Recorded information:
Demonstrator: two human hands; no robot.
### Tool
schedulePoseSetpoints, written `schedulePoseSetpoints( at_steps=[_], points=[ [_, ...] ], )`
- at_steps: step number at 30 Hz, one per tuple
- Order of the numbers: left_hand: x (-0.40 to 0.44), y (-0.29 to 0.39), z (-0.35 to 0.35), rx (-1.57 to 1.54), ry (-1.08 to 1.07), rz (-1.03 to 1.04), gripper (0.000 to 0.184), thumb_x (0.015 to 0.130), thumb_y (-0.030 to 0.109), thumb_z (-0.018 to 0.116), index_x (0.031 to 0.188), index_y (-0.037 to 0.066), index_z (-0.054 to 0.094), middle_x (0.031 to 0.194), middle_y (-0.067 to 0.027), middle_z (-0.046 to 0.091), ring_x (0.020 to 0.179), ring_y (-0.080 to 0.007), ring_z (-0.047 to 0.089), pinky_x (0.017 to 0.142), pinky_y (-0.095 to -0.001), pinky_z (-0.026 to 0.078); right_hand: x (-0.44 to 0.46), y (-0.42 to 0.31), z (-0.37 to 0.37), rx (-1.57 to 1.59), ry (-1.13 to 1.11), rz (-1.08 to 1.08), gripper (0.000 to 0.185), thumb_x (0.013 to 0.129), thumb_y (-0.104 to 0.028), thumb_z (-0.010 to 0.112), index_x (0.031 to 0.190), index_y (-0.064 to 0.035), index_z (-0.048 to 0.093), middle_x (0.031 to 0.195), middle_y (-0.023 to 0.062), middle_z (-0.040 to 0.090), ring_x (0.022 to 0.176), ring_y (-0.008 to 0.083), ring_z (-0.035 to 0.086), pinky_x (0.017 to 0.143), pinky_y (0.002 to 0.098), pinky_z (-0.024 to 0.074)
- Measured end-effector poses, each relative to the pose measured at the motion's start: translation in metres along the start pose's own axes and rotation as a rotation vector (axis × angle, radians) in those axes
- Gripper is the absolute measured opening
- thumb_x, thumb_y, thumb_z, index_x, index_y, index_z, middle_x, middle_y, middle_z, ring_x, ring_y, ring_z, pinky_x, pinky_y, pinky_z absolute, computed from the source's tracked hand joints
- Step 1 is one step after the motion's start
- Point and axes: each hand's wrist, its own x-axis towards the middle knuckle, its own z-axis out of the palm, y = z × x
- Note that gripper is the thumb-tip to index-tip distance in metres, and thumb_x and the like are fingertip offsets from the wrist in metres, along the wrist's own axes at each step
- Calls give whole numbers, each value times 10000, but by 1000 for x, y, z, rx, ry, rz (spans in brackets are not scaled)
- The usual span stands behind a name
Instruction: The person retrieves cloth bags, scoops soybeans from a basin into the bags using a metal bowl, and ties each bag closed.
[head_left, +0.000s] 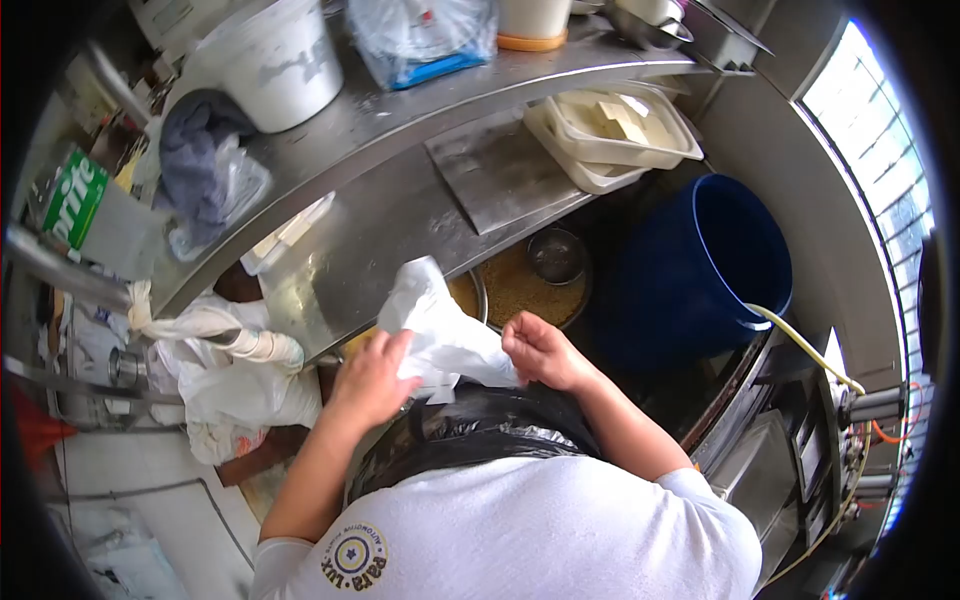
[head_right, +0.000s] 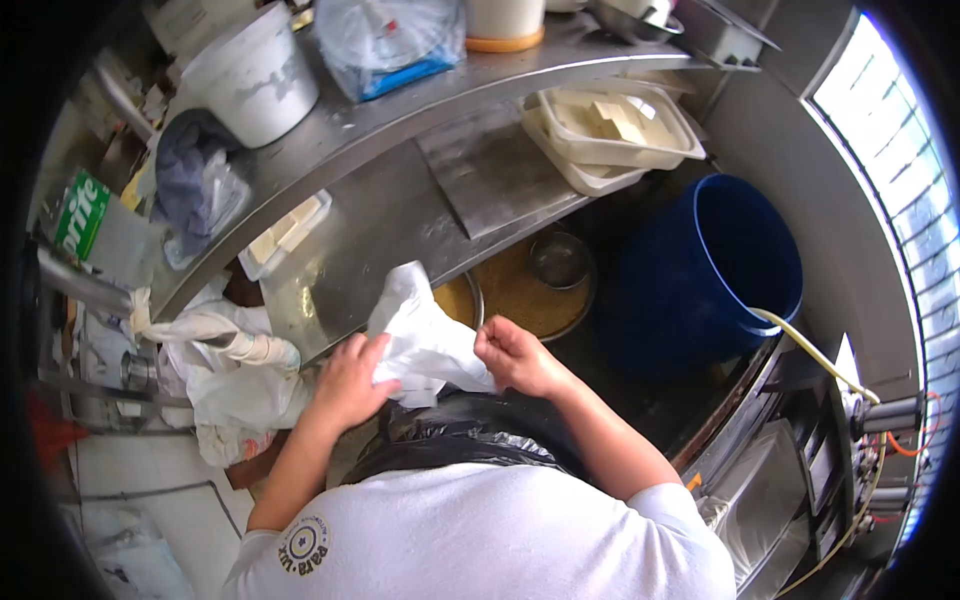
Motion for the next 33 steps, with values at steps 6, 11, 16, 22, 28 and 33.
schedulePoseSetpoints(
  at_steps=[6, 11, 16, 22, 28, 33],
  points=[
    [12, -38, 9, -353, 133, -58, 322, 827, 156, 773, 1113, 33, 689, 1052, -183, 688, 962, -369, 689, 811, -438, 556, 9, -15, 55, -833, 255, -509, 733, 795, -406, 862, 1345, -24, 563, 1130, 149, 650, 848, 291, 677, 827, 404, 554],
    [22, 10, 12, -433, 118, 205, 419, 823, 179, 801, 1197, 63, 654, 1030, -153, 670, 901, -338, 690, 779, -448, 563, 33, -2, 60, -416, 231, -17, 287, 892, -103, 680, 1164, -12, 656, 939, 133, 697, 911, 206, 684, 824, 338, 551],
    [17, -63, 35, 142, 217, 5, 545, 799, 77, 713, 1325, 67, 571, 1144, -154, 559, 1043, -369, 551, 927, -498, 473, 8, -27, 21, 142, -131, 85, 232, 997, -213, 679, 1137, -29, 656, 998, 17, 689, 891, 92, 617, 810, 249, 491],
    [16, -120, 85, -1236, 184, -401, 465, 949, 315, 748, 1288, 37, 591, 1377, -204, 598, 1252, -284, 590, 1051, -397, 457, 6, -14, 26, -460, 131, 212, 339, 970, -240, 707, 1233, -31, 669, 1011, 58, 706, 916, 123, 628, 843, 276, 500],
    [29, -66, 128, -646, 184, -30, 824, 859, 314, 828, 1495, -17, 422, 1434, -258, 549, 1361, -398, 509, 1140, -443, 393, 16, -29, 60, 239, 50, 151, 257, 997, -202, 666, 1158, -1, 672, 995, 56, 709, 856, 126, 652, 772, 278, 523],
    [45, -78, 129, -856, -153, -125, 604, 913, 349, 743, 1373, 10, 547, 1320, -169, 652, 1265, -312, 599, 1054, -413, 477, 7, -40, 62, 560, -242, 65, 346, 943, -246, 750, 1180, -12, 656, 1047, 54, 698, 934, 133, 650, 840, 302, 518]
  ],
)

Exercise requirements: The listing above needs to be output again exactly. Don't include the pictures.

Response to this exercise:
Demonstrator: two human hands; no robot.
### Tool
schedulePoseSetpoints, written `schedulePoseSetpoints( at_steps=[_], points=[ [_, ...] ], )`
- at_steps: step number at 30 Hz, one per tuple
- Order of the numbers: left_hand: x (-0.40 to 0.44), y (-0.29 to 0.39), z (-0.35 to 0.35), rx (-1.57 to 1.54), ry (-1.08 to 1.07), rz (-1.03 to 1.04), gripper (0.000 to 0.184), thumb_x (0.015 to 0.130), thumb_y (-0.030 to 0.109), thumb_z (-0.018 to 0.116), index_x (0.031 to 0.188), index_y (-0.037 to 0.066), index_z (-0.054 to 0.094), middle_x (0.031 to 0.194), middle_y (-0.067 to 0.027), middle_z (-0.046 to 0.091), ring_x (0.020 to 0.179), ring_y (-0.080 to 0.007), ring_z (-0.047 to 0.089), pinky_x (0.017 to 0.142), pinky_y (-0.095 to -0.001), pinky_z (-0.026 to 0.078); right_hand: x (-0.44 to 0.46), y (-0.42 to 0.31), z (-0.37 to 0.37), rx (-1.57 to 1.59), ry (-1.13 to 1.11), rz (-1.08 to 1.08), gripper (0.000 to 0.185), thumb_x (0.013 to 0.129), thumb_y (-0.104 to 0.028), thumb_z (-0.010 to 0.112), index_x (0.031 to 0.190), index_y (-0.064 to 0.035), index_z (-0.048 to 0.093), middle_x (0.031 to 0.195), middle_y (-0.023 to 0.062), middle_z (-0.040 to 0.090), ring_x (0.022 to 0.176), ring_y (-0.008 to 0.083), ring_z (-0.035 to 0.086), pinky_x (0.017 to 0.143), pinky_y (0.002 to 0.098), pinky_z (-0.024 to 0.074)
- Measured end-effector poses, each relative to the pose measured at the motion's start: translation in metres along the start pose's own axes and rotation as a rotation vector (axis × angle, radians) in those axes
- Gripper is the absolute measured opening
- thumb_x, thumb_y, thumb_z, index_x, index_y, index_z, middle_x, middle_y, middle_z, ring_x, ring_y, ring_z, pinky_x, pinky_y, pinky_z absolute, computed from the source's tracked hand joints
- Step 1 is one step after the motion's start
- Point and axes: each hand's wrist, its own x-axis towards the middle knuckle, its own z-axis out of the palm, y = z × x
- Note that gripper is the thumb-tip to index-tip distance in metres, and thumb_x and the like are fingertip offsets from the wrist in metres, along the wrist's own axes at each step
- Calls give whole numbers, each value times 10000, but by 1000 for x, y, z, rx, ry, rz (spans in brackets are not scaled)
- The usual span stands behind a name
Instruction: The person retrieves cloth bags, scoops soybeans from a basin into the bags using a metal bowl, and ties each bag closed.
[head_left, +0.000s] 
[head_right, +0.000s] 
Motion for the next 33 steps, with values at steps 6, 11, 16, 22, 28 and 33.
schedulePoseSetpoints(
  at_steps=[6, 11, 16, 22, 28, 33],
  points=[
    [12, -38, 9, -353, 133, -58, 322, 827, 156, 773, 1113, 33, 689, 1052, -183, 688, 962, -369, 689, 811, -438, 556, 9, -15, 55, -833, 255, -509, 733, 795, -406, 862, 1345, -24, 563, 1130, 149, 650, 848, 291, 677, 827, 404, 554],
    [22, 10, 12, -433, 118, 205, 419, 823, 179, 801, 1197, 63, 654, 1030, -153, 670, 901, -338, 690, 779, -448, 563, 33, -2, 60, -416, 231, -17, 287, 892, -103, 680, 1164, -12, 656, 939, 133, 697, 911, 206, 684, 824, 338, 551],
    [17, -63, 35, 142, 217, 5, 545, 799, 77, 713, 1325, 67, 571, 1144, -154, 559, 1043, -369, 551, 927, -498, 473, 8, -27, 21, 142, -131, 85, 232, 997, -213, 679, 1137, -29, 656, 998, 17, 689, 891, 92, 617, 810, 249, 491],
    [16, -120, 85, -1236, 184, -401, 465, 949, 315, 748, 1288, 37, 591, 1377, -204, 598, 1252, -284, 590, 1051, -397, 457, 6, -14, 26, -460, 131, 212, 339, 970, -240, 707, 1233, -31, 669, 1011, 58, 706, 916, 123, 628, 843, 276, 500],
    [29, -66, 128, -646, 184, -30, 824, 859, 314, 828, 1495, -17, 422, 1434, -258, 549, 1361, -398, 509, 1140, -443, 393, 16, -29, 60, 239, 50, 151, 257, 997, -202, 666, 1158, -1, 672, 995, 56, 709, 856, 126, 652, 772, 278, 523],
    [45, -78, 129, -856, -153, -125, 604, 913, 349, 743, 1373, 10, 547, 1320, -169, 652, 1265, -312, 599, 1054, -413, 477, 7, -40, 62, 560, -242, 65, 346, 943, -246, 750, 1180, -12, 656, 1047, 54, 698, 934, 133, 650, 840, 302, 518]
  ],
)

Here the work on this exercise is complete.